Directions:
Copy each line of the records that holds the string "table".

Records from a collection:

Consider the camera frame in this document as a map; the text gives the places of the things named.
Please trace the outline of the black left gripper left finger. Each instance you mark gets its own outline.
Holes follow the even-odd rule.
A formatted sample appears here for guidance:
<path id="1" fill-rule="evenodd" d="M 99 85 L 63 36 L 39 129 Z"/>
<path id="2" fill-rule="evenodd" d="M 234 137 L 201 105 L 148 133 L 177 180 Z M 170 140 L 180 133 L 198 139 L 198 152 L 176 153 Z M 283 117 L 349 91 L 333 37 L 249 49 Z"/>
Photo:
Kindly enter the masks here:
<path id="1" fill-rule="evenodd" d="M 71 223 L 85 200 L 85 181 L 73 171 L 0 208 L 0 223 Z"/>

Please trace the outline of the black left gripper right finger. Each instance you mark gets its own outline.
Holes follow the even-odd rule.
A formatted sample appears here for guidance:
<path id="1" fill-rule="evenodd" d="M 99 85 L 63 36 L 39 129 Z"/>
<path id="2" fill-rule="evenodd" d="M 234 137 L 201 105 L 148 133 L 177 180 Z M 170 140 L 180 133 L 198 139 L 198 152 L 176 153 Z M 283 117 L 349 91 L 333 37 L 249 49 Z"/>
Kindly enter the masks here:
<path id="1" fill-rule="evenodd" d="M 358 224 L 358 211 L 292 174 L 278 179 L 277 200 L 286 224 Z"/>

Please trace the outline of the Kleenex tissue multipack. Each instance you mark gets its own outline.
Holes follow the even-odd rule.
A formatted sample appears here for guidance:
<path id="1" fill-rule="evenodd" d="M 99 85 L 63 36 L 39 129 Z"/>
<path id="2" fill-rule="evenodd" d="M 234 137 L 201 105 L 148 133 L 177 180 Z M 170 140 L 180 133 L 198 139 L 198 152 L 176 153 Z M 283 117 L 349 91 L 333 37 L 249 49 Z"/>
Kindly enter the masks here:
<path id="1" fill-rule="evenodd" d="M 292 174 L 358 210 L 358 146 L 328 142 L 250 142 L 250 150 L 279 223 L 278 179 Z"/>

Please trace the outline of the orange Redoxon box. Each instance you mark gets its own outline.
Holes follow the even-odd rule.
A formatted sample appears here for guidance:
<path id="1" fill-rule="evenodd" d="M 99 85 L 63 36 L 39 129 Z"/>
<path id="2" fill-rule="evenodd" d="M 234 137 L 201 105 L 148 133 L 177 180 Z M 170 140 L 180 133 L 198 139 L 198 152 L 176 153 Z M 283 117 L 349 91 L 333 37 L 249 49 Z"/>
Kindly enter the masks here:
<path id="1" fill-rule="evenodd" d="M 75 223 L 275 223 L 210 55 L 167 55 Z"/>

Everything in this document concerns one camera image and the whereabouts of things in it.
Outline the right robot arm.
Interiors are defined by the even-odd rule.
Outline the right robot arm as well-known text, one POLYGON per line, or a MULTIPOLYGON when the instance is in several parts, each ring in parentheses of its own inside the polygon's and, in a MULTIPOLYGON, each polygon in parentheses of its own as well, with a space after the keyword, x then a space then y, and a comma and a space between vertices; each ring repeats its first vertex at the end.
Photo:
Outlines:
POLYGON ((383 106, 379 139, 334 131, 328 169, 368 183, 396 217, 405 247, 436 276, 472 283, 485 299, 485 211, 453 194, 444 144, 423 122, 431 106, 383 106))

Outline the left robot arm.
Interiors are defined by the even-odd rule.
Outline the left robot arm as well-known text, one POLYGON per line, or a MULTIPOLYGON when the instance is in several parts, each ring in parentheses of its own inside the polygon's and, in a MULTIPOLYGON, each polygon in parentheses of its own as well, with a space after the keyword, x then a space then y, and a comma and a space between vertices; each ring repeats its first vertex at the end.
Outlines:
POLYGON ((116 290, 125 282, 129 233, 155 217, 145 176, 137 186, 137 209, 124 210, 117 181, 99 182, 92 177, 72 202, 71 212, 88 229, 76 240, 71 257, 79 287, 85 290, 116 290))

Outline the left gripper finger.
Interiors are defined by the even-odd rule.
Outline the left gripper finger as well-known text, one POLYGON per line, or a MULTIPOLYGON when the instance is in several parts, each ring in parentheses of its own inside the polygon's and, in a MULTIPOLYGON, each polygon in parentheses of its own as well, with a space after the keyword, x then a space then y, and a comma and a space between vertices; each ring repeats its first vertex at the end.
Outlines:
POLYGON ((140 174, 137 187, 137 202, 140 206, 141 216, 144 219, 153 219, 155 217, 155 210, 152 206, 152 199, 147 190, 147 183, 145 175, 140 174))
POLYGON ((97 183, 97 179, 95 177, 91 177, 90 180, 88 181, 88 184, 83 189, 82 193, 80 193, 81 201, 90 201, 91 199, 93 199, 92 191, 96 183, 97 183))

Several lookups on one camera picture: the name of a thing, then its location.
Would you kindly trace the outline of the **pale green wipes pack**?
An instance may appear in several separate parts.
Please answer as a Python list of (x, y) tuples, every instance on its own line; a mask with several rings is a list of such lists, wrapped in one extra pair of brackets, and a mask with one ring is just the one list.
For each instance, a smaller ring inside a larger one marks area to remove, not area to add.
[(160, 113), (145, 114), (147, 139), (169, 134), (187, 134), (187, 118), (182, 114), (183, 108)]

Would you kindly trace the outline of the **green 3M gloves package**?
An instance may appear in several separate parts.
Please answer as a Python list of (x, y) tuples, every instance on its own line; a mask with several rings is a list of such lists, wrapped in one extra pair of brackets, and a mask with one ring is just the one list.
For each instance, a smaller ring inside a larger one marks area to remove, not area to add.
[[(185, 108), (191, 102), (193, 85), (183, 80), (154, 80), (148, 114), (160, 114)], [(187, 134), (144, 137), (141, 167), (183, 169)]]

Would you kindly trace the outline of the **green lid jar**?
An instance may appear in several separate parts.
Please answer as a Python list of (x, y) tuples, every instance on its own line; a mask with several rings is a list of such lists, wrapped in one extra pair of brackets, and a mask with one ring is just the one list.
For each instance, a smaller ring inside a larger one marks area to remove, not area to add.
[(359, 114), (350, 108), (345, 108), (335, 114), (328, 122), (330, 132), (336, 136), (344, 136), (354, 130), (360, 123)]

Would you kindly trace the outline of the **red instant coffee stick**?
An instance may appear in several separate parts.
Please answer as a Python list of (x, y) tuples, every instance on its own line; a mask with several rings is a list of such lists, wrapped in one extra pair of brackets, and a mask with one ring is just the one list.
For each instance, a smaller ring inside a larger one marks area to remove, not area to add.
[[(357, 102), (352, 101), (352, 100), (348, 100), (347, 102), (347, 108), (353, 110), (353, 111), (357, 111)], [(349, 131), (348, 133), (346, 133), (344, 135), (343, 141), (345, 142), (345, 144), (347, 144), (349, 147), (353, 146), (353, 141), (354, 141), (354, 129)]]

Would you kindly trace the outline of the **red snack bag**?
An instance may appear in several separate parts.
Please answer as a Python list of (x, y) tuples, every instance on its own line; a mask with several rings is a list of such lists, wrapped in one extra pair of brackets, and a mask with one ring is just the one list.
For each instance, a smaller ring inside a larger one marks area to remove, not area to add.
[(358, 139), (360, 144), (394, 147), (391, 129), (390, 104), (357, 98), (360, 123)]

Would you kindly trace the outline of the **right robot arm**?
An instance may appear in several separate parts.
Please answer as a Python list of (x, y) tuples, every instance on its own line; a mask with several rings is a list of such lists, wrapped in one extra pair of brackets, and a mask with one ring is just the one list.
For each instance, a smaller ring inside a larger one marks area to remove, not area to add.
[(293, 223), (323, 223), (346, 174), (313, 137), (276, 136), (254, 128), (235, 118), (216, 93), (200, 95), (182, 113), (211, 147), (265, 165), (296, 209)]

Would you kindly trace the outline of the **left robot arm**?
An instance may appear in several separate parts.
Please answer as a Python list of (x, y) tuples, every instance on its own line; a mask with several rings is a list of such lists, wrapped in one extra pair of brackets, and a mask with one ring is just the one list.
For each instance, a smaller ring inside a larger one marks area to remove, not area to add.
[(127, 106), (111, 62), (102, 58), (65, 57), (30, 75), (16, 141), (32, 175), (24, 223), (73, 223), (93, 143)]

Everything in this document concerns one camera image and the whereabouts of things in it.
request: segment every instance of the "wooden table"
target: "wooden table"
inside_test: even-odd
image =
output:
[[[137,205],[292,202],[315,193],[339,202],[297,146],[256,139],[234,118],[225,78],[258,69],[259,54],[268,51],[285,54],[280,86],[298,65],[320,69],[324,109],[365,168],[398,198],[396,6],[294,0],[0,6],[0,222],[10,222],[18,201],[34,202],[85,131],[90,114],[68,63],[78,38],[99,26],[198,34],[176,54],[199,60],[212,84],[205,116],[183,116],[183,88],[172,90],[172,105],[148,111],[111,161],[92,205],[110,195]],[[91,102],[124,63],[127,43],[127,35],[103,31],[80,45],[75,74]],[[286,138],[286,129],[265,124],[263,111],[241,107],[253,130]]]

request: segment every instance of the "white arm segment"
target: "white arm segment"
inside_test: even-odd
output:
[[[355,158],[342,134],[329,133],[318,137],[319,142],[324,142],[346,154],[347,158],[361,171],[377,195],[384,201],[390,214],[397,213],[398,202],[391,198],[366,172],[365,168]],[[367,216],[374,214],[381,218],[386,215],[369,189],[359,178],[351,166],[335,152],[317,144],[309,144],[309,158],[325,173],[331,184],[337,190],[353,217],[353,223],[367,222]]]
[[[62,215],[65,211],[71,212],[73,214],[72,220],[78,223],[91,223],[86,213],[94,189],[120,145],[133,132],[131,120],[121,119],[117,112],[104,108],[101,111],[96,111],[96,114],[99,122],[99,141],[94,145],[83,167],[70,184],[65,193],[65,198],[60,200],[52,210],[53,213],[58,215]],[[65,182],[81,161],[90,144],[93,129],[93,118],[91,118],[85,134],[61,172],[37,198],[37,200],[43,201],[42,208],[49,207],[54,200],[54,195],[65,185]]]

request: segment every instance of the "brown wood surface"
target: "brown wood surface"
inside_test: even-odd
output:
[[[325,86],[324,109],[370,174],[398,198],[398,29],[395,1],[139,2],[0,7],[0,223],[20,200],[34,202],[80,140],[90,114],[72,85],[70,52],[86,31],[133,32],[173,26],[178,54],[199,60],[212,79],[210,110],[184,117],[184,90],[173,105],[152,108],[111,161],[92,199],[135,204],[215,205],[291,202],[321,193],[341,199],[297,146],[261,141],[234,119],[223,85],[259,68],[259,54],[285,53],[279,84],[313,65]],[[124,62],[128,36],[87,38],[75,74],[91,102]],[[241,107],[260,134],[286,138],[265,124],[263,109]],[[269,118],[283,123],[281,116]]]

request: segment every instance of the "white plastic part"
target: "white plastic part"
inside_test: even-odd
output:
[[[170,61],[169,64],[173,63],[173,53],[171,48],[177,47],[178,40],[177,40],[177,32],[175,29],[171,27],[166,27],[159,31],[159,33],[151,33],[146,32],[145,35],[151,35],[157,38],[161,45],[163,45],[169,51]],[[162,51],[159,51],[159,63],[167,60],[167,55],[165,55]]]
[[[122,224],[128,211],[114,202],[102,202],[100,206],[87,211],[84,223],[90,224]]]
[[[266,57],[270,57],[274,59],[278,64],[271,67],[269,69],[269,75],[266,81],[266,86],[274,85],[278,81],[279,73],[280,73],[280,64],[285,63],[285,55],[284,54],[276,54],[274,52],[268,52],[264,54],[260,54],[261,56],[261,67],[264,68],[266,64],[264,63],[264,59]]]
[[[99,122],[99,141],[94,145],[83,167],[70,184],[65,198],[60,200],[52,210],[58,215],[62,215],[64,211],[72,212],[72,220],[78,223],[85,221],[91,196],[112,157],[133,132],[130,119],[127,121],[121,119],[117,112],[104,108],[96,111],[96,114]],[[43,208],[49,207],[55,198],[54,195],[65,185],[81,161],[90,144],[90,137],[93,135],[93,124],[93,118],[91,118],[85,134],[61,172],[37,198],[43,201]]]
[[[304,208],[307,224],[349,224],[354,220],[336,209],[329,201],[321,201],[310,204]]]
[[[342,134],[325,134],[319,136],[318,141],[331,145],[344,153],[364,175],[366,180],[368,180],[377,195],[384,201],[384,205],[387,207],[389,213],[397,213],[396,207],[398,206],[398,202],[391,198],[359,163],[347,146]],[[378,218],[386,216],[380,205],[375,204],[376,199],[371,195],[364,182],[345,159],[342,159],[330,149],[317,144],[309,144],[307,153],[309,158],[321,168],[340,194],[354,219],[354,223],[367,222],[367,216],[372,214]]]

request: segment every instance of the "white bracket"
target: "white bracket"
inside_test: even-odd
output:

Exercise response:
request: segment every instance of the "wooden table"
target: "wooden table"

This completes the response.